▶ _Exercise_
Which lines below fall between the one containing "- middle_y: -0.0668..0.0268" and the one containing "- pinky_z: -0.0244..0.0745"? Repeat them exactly, counting both of those lines, and add nothing else.

▶ _Data shown_
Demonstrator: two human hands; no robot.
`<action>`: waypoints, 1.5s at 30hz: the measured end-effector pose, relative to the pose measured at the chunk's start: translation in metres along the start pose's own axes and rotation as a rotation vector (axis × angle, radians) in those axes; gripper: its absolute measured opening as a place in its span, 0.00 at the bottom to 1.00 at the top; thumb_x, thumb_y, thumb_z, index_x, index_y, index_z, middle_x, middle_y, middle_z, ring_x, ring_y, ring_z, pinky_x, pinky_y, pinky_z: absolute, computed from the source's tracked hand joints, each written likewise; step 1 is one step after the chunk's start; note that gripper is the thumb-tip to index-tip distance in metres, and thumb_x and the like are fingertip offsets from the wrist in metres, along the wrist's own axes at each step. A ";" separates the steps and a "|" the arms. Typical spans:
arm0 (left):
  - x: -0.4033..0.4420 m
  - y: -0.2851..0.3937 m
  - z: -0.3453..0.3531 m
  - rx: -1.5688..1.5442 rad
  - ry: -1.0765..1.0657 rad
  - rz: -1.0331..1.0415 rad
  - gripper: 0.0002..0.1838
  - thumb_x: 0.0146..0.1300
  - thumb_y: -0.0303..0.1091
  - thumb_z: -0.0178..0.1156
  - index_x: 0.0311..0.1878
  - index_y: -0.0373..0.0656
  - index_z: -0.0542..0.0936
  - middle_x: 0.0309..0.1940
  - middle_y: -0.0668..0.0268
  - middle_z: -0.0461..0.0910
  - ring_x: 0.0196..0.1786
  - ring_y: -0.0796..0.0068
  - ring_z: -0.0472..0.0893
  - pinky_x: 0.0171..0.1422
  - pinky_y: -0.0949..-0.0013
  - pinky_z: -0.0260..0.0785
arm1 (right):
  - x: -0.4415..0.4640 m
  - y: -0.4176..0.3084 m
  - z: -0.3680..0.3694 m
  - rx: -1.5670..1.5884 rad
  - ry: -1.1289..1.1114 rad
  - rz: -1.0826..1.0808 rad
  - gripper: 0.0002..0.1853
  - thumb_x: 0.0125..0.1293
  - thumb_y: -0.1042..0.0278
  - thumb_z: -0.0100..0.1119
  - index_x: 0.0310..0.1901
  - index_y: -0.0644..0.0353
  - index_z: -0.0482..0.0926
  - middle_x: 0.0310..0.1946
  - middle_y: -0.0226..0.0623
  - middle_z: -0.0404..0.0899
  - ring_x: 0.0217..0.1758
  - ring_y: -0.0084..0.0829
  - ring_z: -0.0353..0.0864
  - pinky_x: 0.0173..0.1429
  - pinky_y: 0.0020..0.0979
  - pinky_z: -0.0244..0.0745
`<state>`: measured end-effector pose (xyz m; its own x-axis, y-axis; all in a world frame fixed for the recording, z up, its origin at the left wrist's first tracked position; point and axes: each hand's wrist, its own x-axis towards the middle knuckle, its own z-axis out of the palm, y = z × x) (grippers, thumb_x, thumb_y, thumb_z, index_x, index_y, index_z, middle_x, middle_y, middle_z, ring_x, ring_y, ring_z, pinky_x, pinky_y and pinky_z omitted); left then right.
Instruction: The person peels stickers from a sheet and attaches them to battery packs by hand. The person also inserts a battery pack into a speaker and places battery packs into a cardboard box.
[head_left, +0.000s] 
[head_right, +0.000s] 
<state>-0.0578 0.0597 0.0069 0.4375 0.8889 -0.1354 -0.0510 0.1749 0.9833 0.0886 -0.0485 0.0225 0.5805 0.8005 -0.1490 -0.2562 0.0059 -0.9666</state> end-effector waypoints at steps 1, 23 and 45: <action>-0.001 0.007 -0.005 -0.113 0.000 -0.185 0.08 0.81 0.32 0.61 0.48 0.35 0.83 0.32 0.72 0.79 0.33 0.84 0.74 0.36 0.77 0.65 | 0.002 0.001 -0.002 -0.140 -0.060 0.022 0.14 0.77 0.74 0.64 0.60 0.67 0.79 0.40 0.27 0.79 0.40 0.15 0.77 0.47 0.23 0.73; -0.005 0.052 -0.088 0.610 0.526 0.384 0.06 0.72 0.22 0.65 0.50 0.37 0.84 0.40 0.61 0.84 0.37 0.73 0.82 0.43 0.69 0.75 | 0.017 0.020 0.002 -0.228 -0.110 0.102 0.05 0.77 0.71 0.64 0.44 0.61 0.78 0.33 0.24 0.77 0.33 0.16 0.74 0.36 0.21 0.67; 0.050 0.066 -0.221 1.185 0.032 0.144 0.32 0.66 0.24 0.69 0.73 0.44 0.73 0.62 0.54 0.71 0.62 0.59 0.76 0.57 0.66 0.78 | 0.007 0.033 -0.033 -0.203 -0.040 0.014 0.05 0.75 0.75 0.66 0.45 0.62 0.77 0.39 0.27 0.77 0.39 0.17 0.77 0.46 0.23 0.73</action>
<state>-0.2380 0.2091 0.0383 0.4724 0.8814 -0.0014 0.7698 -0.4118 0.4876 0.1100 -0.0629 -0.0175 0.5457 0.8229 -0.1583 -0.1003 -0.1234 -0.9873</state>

▶ _Response_
  - middle_y: -0.0668..0.0268
  - middle_z: -0.0461..0.0910
  - ring_x: 0.0196..0.1786
  - ring_y: -0.0796..0.0068
  - ring_z: -0.0472..0.0893
  - pinky_x: 0.0171..0.1422
  - pinky_y: -0.0949..-0.0013
  - pinky_z: -0.0260..0.0785
arm1 (right):
  - x: -0.4415..0.4640 m
  - y: -0.4176..0.3084 m
  - z: -0.3680..0.3694 m
  - rx: -1.5670..1.5884 rad
  - ry: -1.1289..1.1114 rad
  - rz: -1.0826..1.0808 rad
  - gripper: 0.0002..0.1853
  - thumb_x: 0.0125..0.1293
  - thumb_y: -0.1042..0.0278
  - thumb_z: -0.0100..0.1119
  - index_x: 0.0310..0.1901
  - index_y: -0.0644..0.0353
  - index_z: -0.0482..0.0926
  - middle_x: 0.0310..0.1946
  - middle_y: -0.0226..0.0623
  - middle_z: -0.0404..0.0899
  - ring_x: 0.0217..0.1758
  - ring_y: -0.0084..0.0829
  - ring_z: -0.0353..0.0864
  - pinky_x: 0.0173..0.1429
  - pinky_y: 0.0020..0.0979
  - pinky_z: -0.0244..0.0745

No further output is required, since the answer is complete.